Task: Each line of the material below with the word "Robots" is to be reported.

Given data:

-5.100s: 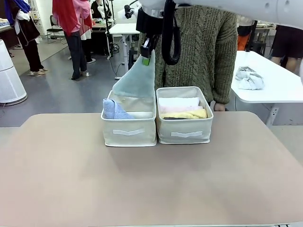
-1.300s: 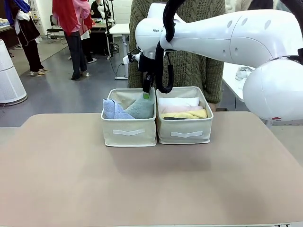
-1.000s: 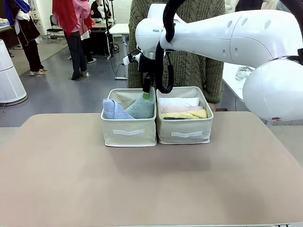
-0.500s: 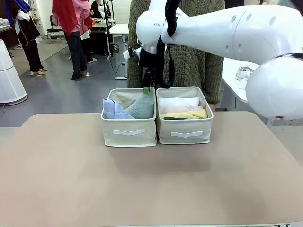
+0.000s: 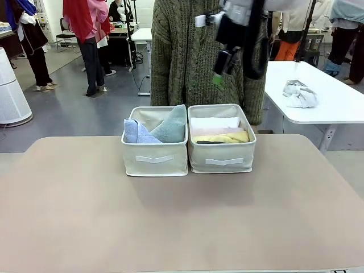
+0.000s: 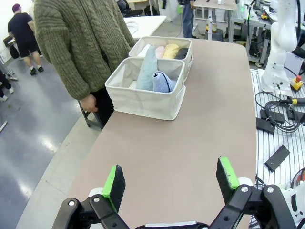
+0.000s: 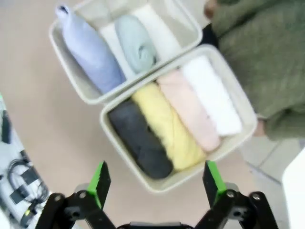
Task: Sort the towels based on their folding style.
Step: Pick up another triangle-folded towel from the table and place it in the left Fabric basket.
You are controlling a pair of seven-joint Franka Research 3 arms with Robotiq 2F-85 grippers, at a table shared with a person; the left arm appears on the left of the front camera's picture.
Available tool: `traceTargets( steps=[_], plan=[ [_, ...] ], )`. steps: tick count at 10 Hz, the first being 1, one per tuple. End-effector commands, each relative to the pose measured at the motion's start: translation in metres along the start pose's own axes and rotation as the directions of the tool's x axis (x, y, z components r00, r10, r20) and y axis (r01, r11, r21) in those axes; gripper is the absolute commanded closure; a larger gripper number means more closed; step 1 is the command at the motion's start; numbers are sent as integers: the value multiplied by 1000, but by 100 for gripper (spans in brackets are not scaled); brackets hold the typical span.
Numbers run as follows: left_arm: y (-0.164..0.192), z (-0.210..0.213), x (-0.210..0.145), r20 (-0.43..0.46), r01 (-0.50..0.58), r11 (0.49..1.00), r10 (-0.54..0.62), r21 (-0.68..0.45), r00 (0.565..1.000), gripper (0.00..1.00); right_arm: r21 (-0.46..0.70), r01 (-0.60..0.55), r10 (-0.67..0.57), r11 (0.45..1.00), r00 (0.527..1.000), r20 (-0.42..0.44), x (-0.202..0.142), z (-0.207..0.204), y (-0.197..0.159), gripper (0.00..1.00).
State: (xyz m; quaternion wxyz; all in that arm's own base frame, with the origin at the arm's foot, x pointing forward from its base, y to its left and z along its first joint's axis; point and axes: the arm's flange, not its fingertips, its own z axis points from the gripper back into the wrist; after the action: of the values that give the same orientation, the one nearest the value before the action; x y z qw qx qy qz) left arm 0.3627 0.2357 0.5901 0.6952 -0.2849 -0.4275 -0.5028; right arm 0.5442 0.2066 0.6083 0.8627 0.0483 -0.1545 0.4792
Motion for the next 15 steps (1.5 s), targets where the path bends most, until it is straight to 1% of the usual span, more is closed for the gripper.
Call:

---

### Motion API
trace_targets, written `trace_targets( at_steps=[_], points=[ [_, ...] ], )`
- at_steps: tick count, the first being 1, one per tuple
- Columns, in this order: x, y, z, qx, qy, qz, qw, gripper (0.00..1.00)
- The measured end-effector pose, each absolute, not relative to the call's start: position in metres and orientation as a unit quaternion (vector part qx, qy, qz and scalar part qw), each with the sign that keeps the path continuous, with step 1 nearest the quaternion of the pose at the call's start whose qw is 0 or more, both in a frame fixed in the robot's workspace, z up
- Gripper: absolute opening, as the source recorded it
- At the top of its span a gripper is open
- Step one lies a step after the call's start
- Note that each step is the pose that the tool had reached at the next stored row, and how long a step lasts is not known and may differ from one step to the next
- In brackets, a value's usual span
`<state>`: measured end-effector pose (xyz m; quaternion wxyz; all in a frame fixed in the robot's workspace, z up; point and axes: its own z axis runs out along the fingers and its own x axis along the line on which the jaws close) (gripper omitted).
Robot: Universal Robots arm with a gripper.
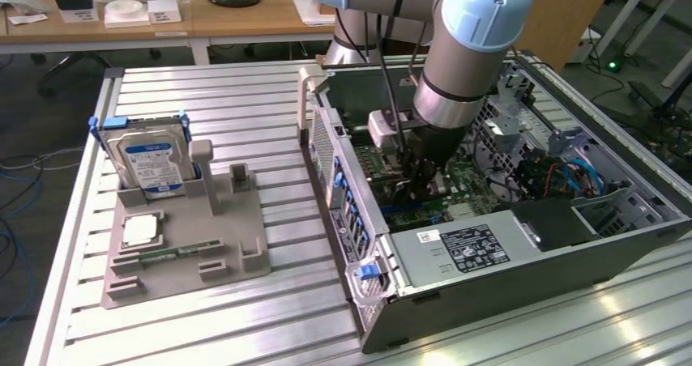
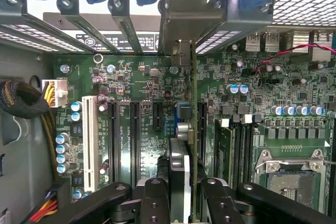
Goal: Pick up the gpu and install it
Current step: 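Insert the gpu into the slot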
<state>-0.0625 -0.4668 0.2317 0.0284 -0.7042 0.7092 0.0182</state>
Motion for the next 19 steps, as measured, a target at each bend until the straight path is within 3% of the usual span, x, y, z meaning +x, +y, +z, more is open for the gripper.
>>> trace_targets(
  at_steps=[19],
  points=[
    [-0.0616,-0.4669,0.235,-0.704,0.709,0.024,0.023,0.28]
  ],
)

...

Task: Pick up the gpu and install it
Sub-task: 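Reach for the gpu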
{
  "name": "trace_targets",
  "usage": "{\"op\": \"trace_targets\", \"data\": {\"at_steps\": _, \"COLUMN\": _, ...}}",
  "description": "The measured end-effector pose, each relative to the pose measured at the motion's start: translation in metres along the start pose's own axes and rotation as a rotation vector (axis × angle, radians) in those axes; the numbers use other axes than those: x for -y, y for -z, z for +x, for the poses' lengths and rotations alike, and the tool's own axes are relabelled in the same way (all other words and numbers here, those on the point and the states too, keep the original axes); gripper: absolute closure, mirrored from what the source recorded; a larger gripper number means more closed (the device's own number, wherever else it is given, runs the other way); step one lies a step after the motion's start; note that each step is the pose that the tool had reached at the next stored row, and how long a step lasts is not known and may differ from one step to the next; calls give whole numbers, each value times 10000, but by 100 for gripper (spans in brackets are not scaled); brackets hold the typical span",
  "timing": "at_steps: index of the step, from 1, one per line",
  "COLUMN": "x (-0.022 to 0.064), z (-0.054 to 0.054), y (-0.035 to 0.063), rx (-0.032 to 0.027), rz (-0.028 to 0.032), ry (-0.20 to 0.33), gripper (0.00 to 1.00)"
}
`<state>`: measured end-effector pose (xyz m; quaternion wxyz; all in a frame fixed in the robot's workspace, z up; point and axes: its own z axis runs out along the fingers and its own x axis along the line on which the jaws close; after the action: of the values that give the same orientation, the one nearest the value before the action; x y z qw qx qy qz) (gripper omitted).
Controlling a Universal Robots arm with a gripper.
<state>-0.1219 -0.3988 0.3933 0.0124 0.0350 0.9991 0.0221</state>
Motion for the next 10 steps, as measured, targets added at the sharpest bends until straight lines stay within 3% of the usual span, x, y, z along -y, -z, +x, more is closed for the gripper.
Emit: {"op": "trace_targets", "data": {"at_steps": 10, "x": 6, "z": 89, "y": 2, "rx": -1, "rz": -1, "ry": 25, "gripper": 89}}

Result of this task:
Robot: Universal Robots arm with a gripper.
Controlling a Universal Robots arm with a gripper.

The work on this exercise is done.